Olha só que bacana, tem até nota fiscal… vou deduzir do IR
Em um blog de cinema que freqüento, o editor resolveu fazer um bate-bola com seus leitores e lançar algumas perguntas aleatórias para sacar o feeling do seu eleitorado, abordando desde os motivos pelos quais estas pessoas lêem o blog até situações hipotéticas envolvendo personalidades do Cinema – tipo aquela velha discussão “se você pudesse ressuscitar um ator, uma atriz e um diretor para trabalharem juntos, quem seriam?”. Brincar de dream team nessas horas é fácil, mas em um desses pingue-pongues, o editor surgiu com a seguinte pergunta:
* Se você pudesse aposentar um destes cineastas de imediato, qual seria? Spielberg ou Scorsese?

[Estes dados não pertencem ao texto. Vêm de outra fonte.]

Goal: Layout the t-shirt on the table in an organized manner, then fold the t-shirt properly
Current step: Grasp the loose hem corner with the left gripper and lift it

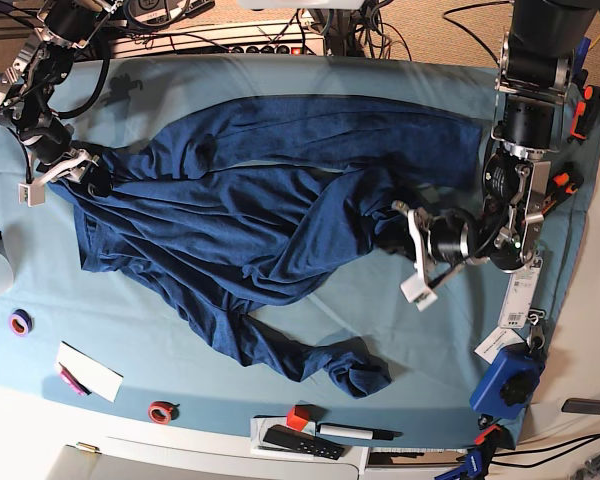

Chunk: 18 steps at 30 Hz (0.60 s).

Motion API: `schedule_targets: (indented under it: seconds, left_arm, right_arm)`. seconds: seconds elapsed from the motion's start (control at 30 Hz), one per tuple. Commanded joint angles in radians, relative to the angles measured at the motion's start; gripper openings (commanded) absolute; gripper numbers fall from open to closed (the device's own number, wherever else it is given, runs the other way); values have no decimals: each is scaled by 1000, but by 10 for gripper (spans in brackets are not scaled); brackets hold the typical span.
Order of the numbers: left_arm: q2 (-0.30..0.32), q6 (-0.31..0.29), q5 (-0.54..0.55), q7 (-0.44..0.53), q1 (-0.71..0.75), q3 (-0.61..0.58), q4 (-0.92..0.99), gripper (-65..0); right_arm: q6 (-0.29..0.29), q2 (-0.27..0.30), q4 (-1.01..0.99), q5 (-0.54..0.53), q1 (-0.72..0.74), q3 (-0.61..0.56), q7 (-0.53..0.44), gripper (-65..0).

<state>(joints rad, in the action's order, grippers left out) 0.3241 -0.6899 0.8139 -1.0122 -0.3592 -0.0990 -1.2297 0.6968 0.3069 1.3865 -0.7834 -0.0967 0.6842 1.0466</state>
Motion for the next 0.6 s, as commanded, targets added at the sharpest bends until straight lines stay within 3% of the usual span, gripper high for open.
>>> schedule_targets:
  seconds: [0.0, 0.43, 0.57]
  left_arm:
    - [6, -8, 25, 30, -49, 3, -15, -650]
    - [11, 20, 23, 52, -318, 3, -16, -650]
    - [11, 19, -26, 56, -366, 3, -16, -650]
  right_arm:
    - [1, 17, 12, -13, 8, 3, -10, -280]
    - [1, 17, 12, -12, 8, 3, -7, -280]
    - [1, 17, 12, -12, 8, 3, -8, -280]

Uau. Você arrisca um palpite, na bucha? Eu estou na dúvida até agora. E o motivo é simples: por mais que seja um grande fã de Marty, não consigo me imaginar mandando Spielberg pendurar o megafone. Conheço diversos cinéfilos que fariam isso de olhos vendados, e juro que a resistência à sua obra é algo que não consigo entender. Scorsese é fantástico, ajudou a definir um jeito meio marginal de fazer cinema ainda nos anos 70, pérolas como Taxi Driver, Touro Indomável, Depois de Horas e Os Bons Companheiros (meu preferido), etc. Além do que, ele ama o que faz. É estudioso de diversas correntes e segue em plena atividade com projetos heterogêneos entre si. E tropeça, claro, como qualquer bom cineasta – vide Kundun, Gangues de Nova York e o recente Shine a Light, que glorifica um Rolling Stones mais circense do que banda.

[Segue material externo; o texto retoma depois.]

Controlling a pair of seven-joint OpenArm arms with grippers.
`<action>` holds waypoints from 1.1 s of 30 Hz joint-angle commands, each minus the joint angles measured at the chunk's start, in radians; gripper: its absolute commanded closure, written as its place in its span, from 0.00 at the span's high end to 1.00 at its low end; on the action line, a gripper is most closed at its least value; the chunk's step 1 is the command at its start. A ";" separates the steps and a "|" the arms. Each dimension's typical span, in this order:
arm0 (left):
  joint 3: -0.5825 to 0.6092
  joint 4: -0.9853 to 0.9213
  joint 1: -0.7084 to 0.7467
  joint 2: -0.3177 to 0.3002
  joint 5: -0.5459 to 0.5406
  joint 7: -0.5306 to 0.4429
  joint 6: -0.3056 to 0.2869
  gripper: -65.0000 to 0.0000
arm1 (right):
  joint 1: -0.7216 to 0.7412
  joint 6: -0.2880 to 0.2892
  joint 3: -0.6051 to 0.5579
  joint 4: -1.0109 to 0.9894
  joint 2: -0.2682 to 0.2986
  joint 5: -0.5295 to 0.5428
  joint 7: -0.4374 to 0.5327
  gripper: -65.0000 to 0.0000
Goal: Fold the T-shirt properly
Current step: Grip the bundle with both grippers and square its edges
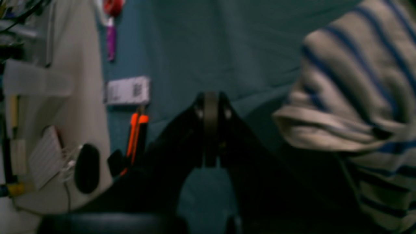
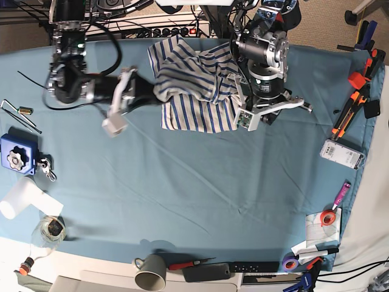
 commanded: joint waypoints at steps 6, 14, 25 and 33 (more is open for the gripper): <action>0.000 0.036 0.023 0.002 0.070 -0.006 0.047 0.00 | 0.018 0.002 -0.195 0.016 0.008 0.017 0.018 0.00; 0.000 0.074 0.041 0.002 0.078 -0.006 0.047 0.00 | 0.083 0.002 -0.317 0.016 -0.061 -0.121 0.018 0.00; 0.000 0.078 0.056 0.002 0.077 -0.007 0.046 0.00 | 0.122 0.002 -0.315 0.016 -0.086 -0.561 0.037 0.00; 0.000 0.078 0.056 0.002 0.077 -0.006 0.046 0.00 | 0.128 -0.051 -0.243 0.016 -0.083 -0.769 0.211 0.00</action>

Mas você já viu algum filme tosco de Spielberg? Algum que não seja belissimamente fotografado, editado com elegância, com trilha sonora marcante e atores bem dirigidos? Seu filme de estréia – Encurralado – é absolutamente sensacional. Ajudou a criar o conceito de blockbuster quando entregou Tubarão, e levou isto às últimas conseqüências com ET e a ex-trilogia Indiana Jones. Poderia até mesmo citar sua influência sobre outras produções de seus confrades (De Volta para o Futuro, Goonies, Poltergeist, Uma Cilada para Roger Rabbit) ou para a televisão (a fantasia de Amazing Stories, a anarquia em desenhos como Tiny Toon e Animaniacs, o drama de ER). Foi responsável por um dos melhores filmes de espionagem desta década – Munique – tendo inclusive abrido mão de qualquer ação promocional para divulgação. Quem cresceu assistindo aos seus filmes sabe que se trata de outro nível de entretenimento, e aí vem o ataque sobre sua “irrelevância artística”.
Spielberg fez coisas ruins? Claro que sim. É possível que ele esteja se tornando um moralista incorrigível? Também, vide sua fixação por finais felizes e embaraços frente a cenas mais desoladoras e violentas que filmara no passado. Mas quem há de contestar sua habilidade para mexer com emoções? A menos que você tenha coração de pedra, é quase impossível deixar de rir quando ele manda, vibrar quando ele manda, chorar quando ele manda. Algo nada simples - Brian de Palma é reconhecidamente competente, domina uma série de trucagens de câmera que muitos tentam imitar, mas é um cineasta gélido. E isto não o desabona. Por que o contrário deveria? A maneira com que Steven deixa sua marca junto a seu público é, provavelmente, a mais sensível das artes.
Há no YouTube um episódio emblemático de Amazing Stories, roteirizado e dirigido pelo homem. Procure por “Amazing Stories The Mission” (sem as aspas); está dividido em 5 partes, mas vou ficar devendo as legendas. De qualquer forma, é fácil de alugar. Com Kiefer Sutherland e Kevin Costner, são 50 minutos que põem no chinelo muito filminho de aventura, seja ele recente ou Sessão da Tarde.
Ah, faltou dizer quem eu mandaria pro chuveiro. Passo, é como escolher um filho favorito. Cada um recebeu seu primeiro Oscar das mãos do outro, e você quer que eu decida? Próxima pergunta!